### Exercise:
Among the lines of the material below, count those with the string "camera". Give the number alone.
*** Data under study Section Begins ***
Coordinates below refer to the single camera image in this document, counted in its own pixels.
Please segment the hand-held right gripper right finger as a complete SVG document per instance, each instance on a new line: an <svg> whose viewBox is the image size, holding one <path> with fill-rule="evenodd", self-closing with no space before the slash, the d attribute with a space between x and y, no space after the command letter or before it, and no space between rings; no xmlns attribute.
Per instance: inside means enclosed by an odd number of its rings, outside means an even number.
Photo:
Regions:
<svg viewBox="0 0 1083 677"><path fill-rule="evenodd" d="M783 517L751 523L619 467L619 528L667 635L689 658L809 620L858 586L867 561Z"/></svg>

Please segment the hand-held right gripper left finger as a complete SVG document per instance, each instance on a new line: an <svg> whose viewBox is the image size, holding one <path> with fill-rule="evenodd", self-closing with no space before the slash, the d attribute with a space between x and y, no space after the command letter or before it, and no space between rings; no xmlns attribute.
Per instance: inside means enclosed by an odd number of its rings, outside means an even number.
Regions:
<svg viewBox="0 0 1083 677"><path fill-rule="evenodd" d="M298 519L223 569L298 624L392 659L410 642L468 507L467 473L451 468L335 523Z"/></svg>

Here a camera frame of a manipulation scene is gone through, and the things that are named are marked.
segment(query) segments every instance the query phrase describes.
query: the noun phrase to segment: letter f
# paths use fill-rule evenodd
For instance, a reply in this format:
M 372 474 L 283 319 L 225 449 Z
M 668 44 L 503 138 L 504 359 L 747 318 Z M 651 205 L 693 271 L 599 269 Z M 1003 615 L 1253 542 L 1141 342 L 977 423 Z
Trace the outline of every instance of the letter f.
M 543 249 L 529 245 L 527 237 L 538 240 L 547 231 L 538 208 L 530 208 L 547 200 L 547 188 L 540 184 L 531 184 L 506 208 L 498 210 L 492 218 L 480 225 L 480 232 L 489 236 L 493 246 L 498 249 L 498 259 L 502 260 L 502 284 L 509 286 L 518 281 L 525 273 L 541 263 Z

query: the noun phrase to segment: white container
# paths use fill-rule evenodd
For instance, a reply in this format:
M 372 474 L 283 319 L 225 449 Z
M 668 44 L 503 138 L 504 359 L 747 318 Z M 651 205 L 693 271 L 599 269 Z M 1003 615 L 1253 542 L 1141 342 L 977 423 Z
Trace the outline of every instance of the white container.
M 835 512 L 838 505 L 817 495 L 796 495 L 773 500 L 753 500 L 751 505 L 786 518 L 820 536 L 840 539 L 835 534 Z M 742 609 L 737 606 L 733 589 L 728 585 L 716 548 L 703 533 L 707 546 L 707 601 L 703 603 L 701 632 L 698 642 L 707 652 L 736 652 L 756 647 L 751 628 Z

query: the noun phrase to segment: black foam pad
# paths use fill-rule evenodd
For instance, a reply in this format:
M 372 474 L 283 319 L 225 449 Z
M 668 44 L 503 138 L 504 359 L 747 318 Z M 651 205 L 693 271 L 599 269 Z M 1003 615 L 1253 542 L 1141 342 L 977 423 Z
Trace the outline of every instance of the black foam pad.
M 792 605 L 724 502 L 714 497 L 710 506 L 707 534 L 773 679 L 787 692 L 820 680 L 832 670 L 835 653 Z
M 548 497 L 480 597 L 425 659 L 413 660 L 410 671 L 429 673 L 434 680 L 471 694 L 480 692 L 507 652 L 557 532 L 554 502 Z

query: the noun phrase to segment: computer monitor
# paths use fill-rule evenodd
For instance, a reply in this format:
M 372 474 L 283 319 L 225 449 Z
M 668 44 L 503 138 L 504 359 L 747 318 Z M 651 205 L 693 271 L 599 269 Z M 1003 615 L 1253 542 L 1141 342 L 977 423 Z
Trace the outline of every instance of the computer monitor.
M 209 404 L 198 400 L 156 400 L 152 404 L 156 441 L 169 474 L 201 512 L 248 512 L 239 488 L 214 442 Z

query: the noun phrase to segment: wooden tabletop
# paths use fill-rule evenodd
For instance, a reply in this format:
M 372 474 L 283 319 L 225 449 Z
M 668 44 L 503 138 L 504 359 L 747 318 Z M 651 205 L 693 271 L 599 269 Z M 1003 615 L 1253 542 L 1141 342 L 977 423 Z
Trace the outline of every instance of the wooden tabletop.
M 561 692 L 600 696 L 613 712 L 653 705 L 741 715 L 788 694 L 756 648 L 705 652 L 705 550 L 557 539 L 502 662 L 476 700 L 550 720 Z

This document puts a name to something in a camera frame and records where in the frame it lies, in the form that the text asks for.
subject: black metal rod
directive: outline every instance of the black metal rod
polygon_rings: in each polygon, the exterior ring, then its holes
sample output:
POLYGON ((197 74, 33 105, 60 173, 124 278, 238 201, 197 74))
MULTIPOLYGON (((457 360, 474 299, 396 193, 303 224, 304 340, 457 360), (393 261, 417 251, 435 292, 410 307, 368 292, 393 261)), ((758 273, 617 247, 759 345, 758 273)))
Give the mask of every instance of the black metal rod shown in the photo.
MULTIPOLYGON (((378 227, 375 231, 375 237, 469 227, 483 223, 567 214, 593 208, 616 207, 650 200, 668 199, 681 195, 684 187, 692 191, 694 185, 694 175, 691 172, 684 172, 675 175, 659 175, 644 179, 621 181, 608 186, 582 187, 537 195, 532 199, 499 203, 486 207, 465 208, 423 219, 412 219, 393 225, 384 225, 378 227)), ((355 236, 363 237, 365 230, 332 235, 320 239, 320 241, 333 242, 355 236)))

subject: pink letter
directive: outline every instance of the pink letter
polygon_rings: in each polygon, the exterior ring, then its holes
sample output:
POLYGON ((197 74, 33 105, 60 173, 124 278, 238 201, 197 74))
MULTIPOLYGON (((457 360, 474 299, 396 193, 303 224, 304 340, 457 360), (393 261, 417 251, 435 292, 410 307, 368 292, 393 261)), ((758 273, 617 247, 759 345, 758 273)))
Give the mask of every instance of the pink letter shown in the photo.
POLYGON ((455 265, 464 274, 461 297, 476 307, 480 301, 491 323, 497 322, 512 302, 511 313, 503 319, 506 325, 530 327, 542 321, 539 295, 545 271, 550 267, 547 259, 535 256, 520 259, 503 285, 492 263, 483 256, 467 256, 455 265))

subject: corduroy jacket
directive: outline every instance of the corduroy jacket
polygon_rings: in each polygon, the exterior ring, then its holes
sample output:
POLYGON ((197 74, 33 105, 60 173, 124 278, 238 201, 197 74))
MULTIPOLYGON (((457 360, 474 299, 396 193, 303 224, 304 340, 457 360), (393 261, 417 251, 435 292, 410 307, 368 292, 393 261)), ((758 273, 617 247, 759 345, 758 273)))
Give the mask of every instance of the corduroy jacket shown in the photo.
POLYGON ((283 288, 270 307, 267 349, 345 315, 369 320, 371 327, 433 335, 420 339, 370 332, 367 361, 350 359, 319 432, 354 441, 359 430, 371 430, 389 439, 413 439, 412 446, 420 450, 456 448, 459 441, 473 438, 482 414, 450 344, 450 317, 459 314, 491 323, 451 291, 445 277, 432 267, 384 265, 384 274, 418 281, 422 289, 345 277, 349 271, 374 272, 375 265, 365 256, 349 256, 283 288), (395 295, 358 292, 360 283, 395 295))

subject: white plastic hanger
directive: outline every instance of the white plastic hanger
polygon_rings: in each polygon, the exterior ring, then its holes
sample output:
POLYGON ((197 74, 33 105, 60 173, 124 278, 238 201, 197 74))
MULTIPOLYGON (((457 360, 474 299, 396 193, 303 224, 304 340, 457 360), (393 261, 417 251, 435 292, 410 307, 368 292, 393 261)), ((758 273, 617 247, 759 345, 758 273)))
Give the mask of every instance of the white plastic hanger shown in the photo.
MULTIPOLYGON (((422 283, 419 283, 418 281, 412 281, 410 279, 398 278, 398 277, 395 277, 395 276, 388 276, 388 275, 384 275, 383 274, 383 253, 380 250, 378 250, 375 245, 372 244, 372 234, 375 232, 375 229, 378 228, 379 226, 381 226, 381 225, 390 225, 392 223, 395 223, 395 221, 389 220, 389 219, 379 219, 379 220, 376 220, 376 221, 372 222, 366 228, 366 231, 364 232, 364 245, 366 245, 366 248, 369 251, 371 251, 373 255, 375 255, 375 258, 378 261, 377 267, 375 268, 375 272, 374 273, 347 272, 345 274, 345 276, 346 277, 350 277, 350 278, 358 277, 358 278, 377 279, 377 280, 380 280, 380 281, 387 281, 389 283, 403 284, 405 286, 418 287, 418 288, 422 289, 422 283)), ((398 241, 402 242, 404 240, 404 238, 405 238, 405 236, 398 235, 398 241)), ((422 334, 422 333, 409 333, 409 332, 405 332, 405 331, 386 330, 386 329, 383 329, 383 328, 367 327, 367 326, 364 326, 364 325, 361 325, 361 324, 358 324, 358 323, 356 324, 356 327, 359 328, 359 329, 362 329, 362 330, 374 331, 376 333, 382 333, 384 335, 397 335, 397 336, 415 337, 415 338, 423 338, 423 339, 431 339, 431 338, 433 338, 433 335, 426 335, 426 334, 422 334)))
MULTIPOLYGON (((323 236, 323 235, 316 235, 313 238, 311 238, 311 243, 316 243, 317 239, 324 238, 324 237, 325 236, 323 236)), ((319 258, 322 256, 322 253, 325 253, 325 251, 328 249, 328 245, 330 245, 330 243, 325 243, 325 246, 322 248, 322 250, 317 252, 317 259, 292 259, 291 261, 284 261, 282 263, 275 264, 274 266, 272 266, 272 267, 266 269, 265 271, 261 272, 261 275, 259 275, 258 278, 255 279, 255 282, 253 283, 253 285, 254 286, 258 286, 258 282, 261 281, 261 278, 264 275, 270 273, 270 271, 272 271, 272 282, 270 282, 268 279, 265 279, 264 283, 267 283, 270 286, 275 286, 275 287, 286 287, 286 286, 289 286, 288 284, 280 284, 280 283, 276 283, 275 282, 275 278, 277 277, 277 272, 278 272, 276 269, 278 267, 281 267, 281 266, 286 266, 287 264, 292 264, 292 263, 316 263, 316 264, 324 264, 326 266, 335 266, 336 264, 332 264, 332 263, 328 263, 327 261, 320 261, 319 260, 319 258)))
*** Data under study Section Ends ***
### Problem solution:
3